In the listing below, a line holding "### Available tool" and a line holding "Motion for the" mark the range. Retype both exactly, with all lines between them.

INFORMATION PROVIDED =>
========

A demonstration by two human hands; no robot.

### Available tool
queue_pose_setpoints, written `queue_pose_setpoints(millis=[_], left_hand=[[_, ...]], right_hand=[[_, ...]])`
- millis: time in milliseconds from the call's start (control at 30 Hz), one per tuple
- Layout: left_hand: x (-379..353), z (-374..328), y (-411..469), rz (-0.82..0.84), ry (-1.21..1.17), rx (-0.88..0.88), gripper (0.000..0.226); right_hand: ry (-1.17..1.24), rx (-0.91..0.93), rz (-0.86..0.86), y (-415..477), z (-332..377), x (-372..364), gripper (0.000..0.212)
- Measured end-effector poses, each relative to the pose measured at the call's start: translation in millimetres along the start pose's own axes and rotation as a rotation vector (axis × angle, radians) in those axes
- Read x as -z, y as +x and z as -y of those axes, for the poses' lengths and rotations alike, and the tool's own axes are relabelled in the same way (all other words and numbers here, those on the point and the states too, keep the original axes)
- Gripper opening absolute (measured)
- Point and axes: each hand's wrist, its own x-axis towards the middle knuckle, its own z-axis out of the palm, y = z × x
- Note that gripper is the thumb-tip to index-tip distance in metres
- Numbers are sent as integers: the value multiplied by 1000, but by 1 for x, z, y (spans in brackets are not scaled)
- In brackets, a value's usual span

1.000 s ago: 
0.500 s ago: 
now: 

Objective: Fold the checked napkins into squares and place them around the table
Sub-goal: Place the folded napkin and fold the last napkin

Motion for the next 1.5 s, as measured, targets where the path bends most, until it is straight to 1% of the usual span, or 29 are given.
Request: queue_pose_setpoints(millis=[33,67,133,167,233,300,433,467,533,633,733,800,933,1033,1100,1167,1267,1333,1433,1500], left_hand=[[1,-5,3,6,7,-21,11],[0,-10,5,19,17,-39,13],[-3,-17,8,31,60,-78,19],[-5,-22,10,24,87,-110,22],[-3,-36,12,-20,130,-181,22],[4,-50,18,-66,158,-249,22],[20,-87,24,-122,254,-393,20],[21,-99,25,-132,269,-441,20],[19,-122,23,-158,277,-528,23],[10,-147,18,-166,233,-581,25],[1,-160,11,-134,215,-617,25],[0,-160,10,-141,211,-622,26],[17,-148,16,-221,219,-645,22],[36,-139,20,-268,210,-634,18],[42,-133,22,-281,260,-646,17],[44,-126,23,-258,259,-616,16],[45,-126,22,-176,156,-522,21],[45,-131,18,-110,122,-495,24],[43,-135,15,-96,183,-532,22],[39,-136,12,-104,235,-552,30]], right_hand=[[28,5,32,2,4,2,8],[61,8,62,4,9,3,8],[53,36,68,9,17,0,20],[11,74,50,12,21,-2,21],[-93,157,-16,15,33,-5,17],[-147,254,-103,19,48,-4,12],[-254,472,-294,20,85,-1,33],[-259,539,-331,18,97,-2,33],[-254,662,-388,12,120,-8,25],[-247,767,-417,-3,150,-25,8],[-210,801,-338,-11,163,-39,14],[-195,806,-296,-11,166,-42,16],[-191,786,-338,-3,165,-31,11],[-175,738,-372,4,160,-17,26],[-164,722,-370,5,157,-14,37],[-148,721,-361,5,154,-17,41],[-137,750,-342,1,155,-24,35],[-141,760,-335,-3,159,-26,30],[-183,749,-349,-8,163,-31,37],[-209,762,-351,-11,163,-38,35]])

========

TASK RESPONSE =>
### Available tool
queue_pose_setpoints, written `queue_pose_setpoints(millis=[_], left_hand=[[_, ...]], right_hand=[[_, ...]])`
- millis: time in milliseconds from the call's start (control at 30 Hz), one per tuple
- Layout: left_hand: x (-379..353), z (-374..328), y (-411..469), rz (-0.82..0.84), ry (-1.21..1.17), rx (-0.88..0.88), gripper (0.000..0.226); right_hand: ry (-1.17..1.24), rx (-0.91..0.93), rz (-0.86..0.86), y (-415..477), z (-332..377), x (-372..364), gripper (0.000..0.212)
- Measured end-effector poses, each relative to the pose measured at the call's start: translation in millimetres along the start pose's own axes and rotation as a rotation vector (axis × angle, radians) in those axes
- Read x as -z, y as +x and z as -y of those axes, for the poses' lengths and rotations alike, and the tool's own axes are relabelled in the same way (all other words and numbers here, those on the point and the states too, keep the original axes)
- Gripper opening absolute (measured)
- Point and axes: each hand's wrist, its own x-axis towards the middle knuckle, its own z-axis out of the palm, y = z × x
- Note that gripper is the thumb-tip to index-tip distance in metres
- Numbers are sent as integers: the value multiplied by 1000, but by 1 for x, z, y (spans in brackets are not scaled)
- In brackets, a value's usual span

1.000 s ago: 
0.500 s ago: 
now: 

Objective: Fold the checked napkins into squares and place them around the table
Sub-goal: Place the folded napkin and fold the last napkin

Motion for the next 1.5 s, as measured, targets where the path bends most, until it is straight to 1% of the usual span, or 29 are given.

The exercise requires no additional output.